### Source material
══════

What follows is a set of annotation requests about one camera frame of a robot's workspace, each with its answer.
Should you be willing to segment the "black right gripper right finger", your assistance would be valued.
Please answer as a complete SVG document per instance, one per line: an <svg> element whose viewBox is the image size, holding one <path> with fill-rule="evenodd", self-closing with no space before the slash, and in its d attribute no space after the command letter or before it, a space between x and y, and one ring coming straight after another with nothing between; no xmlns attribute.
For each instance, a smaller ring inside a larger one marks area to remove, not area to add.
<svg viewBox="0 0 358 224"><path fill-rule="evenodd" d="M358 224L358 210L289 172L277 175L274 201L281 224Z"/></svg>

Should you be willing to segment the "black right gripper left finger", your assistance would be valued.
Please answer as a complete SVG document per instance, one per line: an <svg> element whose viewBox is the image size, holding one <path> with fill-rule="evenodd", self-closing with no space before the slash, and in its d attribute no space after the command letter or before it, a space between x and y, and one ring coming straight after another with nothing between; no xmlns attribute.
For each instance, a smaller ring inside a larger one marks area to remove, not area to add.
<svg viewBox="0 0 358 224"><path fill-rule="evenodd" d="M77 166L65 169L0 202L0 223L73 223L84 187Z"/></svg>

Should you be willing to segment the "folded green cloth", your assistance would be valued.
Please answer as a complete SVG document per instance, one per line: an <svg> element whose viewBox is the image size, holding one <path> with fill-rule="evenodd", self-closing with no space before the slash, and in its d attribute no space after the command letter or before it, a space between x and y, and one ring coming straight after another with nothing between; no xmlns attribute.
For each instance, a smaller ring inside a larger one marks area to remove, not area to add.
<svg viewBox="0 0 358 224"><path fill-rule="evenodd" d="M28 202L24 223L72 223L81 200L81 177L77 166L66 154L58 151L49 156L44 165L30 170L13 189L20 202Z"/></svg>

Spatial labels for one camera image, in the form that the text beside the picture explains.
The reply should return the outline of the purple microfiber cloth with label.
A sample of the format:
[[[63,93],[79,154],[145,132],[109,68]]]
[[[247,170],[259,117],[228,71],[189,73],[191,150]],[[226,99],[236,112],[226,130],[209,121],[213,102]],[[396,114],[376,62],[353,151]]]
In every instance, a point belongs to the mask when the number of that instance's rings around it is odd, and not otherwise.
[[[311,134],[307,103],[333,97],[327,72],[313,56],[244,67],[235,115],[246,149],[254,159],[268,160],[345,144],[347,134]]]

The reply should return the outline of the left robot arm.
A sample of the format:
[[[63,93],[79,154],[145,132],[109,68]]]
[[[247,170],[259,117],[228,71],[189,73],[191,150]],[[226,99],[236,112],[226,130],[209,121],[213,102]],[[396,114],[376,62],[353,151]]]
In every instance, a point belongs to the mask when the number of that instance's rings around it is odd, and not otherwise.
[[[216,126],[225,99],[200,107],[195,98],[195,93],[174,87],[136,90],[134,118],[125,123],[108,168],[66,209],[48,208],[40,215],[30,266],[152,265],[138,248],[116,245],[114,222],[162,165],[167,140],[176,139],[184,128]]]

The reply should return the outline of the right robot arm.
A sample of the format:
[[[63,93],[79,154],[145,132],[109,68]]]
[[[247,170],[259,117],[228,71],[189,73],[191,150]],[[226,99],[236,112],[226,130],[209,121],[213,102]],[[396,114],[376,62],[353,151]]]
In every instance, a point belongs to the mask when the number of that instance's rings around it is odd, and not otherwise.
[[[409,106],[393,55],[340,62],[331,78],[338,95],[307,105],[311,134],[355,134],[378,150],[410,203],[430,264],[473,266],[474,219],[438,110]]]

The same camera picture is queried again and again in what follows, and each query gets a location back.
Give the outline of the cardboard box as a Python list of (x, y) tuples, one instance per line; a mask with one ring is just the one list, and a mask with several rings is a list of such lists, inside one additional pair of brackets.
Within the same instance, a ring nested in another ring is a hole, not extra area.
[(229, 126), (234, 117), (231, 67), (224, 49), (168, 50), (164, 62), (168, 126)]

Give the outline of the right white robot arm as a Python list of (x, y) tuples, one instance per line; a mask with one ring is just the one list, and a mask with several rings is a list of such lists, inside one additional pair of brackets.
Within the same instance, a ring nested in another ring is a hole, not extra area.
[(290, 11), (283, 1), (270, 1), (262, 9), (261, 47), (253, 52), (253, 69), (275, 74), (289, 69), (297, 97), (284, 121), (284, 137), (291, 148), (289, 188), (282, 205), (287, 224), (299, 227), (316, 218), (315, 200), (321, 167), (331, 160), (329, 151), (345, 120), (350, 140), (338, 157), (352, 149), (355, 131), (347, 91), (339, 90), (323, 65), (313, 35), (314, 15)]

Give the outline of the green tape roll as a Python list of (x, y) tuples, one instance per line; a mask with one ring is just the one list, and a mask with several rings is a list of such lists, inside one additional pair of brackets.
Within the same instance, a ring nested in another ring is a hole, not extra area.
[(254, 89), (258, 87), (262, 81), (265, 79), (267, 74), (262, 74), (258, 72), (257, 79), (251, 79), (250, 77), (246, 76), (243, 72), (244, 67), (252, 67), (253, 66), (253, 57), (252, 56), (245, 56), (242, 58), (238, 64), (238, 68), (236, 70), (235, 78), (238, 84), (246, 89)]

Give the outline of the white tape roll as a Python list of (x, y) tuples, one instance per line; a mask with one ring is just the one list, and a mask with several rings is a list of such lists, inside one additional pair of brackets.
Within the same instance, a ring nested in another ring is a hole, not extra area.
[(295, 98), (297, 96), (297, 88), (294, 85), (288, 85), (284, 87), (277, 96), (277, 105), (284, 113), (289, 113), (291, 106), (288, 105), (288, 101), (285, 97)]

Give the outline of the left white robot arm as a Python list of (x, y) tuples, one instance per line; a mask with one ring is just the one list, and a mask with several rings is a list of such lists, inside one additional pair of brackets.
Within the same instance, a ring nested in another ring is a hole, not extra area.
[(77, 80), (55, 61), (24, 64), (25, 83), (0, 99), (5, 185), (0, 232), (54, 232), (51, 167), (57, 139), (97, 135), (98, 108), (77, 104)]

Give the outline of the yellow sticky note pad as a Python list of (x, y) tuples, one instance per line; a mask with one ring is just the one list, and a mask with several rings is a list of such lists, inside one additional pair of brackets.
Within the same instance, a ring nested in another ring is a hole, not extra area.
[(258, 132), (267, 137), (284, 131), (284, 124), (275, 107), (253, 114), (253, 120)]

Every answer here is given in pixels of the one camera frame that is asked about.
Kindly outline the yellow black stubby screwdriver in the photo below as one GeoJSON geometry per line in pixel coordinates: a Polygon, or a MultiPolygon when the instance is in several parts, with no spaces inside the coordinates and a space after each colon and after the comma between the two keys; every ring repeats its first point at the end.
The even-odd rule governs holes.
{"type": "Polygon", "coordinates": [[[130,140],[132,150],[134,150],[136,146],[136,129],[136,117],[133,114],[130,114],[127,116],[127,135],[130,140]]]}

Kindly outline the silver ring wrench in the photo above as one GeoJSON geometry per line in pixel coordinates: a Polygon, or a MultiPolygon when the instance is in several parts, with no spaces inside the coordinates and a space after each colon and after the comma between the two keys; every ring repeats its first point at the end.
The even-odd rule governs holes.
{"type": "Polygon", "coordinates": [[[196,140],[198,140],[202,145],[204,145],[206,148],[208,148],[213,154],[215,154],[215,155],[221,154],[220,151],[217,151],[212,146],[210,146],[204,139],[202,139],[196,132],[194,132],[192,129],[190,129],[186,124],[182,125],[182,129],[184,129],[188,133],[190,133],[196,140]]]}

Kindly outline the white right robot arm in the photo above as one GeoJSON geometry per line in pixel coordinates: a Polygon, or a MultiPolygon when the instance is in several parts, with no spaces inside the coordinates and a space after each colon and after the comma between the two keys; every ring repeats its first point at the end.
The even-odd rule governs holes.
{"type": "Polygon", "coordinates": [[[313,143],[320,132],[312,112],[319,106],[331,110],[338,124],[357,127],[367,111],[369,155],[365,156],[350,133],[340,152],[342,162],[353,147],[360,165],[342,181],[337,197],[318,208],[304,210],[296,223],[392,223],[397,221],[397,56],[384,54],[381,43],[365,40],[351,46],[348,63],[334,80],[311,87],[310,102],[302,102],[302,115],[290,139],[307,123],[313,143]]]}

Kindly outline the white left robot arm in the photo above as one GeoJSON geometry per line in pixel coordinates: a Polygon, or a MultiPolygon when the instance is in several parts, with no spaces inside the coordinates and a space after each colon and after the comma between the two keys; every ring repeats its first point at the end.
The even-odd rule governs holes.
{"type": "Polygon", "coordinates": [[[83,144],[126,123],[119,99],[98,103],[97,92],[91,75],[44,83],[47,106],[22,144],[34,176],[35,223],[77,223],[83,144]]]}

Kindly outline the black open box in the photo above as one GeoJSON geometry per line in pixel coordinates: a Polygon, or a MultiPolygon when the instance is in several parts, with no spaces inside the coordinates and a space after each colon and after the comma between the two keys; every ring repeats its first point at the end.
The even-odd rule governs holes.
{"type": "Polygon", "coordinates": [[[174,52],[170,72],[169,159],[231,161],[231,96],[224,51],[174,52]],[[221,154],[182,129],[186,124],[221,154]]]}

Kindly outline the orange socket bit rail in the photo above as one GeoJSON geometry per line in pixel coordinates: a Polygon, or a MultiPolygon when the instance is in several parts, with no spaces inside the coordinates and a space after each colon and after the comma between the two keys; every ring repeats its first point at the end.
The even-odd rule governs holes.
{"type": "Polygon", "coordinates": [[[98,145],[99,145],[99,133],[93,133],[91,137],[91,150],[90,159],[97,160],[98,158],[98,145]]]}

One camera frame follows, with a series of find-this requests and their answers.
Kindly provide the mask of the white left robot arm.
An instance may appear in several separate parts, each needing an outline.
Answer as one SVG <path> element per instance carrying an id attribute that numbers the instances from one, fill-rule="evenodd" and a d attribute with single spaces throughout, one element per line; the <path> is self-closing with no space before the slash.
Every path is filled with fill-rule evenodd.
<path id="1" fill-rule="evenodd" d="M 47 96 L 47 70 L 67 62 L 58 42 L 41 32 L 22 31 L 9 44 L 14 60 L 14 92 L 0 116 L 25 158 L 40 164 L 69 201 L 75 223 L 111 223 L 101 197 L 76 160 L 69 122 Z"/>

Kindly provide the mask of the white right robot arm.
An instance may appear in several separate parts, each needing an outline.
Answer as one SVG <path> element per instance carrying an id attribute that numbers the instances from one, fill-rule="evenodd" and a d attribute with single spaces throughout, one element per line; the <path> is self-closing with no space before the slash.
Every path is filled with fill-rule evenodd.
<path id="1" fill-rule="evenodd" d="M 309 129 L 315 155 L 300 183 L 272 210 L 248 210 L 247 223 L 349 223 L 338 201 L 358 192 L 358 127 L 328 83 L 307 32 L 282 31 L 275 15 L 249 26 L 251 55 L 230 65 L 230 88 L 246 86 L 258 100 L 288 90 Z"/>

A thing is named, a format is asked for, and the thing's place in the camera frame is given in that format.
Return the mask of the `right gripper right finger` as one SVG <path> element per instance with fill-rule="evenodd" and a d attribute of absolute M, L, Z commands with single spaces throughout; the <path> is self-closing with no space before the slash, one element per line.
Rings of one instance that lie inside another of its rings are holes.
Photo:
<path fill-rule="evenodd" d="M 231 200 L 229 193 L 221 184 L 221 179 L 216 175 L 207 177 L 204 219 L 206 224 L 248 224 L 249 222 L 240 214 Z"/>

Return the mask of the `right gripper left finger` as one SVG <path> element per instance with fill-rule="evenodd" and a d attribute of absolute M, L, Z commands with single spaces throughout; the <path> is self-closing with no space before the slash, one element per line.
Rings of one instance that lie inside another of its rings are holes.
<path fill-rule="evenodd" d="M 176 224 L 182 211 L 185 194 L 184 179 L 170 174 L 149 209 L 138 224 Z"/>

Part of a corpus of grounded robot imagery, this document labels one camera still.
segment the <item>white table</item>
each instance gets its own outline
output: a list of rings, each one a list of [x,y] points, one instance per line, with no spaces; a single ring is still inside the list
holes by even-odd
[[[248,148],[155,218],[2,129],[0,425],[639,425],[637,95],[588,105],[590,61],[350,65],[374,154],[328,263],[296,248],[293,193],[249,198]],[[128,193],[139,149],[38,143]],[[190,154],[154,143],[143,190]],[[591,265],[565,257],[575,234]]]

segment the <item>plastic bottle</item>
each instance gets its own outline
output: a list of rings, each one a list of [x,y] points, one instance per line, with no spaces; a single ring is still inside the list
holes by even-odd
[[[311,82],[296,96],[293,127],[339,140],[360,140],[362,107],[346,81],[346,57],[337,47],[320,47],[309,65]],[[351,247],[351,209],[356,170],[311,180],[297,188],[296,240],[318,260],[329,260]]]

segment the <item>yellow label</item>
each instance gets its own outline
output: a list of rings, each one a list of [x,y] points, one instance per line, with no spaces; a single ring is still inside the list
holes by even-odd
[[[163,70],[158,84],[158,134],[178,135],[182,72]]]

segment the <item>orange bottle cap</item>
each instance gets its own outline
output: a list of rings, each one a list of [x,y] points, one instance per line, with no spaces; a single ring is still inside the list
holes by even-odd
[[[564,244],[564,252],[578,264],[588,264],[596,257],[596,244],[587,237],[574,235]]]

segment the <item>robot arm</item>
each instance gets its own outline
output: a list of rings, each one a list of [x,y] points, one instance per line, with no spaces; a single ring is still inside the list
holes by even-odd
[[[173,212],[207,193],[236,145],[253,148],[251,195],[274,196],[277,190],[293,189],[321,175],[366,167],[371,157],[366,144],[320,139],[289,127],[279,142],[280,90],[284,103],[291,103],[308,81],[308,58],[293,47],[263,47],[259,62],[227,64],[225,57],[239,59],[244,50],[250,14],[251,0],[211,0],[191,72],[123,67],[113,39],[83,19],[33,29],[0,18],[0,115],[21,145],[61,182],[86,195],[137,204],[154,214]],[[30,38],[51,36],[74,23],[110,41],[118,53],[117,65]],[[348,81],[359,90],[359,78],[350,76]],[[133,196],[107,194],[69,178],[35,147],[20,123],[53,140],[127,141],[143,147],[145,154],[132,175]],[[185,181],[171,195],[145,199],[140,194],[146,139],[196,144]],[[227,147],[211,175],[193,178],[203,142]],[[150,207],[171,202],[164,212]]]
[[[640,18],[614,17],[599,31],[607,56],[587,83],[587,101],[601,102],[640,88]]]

══════

### Problem
Where the string "asked" occurs in the data, return the whole line.

### Reply
Every answer here is given in pixels of the one camera frame that is asked about.
A thing is named, a format is asked for, and the thing's place in the camera frame is given in that format.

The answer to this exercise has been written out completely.